▶ [Exercise brief] Go line by line through the data and copy those with the word "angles".

#### Material provided

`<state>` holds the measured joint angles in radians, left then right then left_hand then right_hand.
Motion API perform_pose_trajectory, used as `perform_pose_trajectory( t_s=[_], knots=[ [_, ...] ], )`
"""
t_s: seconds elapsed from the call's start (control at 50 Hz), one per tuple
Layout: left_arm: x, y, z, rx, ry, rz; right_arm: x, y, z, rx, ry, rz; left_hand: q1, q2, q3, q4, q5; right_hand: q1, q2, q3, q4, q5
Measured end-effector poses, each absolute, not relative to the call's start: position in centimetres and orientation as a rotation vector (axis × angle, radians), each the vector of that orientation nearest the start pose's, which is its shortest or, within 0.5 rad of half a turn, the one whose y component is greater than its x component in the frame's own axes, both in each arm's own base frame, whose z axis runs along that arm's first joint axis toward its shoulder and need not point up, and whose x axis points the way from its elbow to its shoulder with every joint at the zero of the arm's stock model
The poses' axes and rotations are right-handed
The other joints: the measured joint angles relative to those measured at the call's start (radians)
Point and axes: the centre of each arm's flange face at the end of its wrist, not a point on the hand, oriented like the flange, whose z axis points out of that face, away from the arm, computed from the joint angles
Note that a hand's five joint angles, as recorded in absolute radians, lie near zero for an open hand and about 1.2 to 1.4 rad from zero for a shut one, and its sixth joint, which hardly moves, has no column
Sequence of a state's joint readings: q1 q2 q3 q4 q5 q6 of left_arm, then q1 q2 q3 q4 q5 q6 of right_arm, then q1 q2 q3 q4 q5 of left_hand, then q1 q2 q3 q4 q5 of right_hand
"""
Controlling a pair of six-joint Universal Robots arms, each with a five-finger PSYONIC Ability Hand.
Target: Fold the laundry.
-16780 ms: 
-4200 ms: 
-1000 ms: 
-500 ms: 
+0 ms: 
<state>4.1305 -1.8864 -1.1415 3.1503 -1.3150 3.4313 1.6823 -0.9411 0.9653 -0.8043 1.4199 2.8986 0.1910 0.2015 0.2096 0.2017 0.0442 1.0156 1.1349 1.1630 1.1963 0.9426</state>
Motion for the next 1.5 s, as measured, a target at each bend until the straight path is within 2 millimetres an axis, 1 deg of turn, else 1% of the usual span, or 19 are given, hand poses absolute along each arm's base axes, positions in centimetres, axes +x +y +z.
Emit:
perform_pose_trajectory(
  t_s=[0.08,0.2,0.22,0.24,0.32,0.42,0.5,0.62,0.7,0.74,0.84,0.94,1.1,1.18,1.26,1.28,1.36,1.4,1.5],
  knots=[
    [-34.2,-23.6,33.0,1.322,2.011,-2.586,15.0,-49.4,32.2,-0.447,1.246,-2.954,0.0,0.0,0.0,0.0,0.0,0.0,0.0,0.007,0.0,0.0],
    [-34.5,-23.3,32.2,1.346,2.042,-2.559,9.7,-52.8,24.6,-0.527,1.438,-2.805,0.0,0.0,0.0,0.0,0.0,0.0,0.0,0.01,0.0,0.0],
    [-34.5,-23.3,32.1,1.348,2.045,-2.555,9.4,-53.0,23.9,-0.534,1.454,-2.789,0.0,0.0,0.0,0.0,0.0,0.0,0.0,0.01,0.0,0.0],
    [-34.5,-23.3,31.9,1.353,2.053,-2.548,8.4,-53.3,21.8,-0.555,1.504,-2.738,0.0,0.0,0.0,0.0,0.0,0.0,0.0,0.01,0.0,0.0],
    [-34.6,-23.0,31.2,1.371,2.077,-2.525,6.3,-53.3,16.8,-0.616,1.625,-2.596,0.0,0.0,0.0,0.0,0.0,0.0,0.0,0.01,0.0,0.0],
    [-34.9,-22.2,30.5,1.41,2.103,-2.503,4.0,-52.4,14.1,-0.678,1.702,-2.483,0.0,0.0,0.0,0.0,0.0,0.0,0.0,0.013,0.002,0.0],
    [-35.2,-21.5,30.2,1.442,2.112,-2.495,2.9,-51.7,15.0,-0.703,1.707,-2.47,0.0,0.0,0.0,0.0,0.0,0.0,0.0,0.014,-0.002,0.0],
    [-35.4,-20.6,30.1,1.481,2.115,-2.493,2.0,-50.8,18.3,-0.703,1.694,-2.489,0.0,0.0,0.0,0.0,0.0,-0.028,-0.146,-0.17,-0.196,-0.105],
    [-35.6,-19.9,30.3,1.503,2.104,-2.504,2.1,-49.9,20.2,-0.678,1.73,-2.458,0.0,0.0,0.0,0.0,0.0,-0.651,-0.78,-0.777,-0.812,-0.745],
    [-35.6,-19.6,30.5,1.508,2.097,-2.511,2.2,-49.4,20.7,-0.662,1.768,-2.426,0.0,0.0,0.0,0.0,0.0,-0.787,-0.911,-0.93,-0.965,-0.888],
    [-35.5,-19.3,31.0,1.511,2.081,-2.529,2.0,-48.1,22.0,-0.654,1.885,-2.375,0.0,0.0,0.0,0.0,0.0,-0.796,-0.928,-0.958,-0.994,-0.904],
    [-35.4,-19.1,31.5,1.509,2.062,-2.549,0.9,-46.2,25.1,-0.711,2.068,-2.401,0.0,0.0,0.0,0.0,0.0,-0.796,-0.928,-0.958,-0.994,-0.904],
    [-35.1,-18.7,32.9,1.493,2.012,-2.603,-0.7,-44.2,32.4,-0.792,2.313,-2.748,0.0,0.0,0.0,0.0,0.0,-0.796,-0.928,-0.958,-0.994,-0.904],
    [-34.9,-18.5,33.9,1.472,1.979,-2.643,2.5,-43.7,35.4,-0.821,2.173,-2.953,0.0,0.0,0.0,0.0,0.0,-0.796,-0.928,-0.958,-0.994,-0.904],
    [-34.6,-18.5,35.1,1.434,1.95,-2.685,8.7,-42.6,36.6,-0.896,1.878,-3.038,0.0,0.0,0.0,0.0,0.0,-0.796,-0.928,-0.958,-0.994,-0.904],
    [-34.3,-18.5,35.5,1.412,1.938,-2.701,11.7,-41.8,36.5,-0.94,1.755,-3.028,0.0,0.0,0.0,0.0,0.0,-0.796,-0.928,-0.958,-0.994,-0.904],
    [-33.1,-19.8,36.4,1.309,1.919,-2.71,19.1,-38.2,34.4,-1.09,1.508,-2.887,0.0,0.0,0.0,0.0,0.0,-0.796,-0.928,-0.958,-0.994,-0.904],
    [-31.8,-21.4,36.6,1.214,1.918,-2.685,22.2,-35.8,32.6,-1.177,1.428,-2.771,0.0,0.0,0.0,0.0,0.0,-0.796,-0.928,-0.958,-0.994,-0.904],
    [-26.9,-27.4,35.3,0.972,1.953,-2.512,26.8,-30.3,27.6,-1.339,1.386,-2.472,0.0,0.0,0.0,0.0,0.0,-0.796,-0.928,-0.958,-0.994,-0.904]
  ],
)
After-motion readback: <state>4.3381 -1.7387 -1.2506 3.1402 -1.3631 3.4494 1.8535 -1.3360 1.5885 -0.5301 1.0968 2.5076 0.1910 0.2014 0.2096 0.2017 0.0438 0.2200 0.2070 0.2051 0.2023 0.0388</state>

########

▶ [Task result]
`<state>` holds the measured joint angles in radians, left then right then left_hand then right_hand.
The other joints: the measured joint angles relative to those measured at the call's start (radians)
Point and axes: the centre of each arm's flange face at the end of its wrist, not a point on the hand, oriented like the flange, whose z axis points out of that face, away from the arm, computed from the joint angles
Note that a hand's five joint angles, as recorded in absolute radians, lie near zero for an open hand and about 1.2 to 1.4 rad from zero for a shut one, and its sixth joint, which hardly moves, has no column

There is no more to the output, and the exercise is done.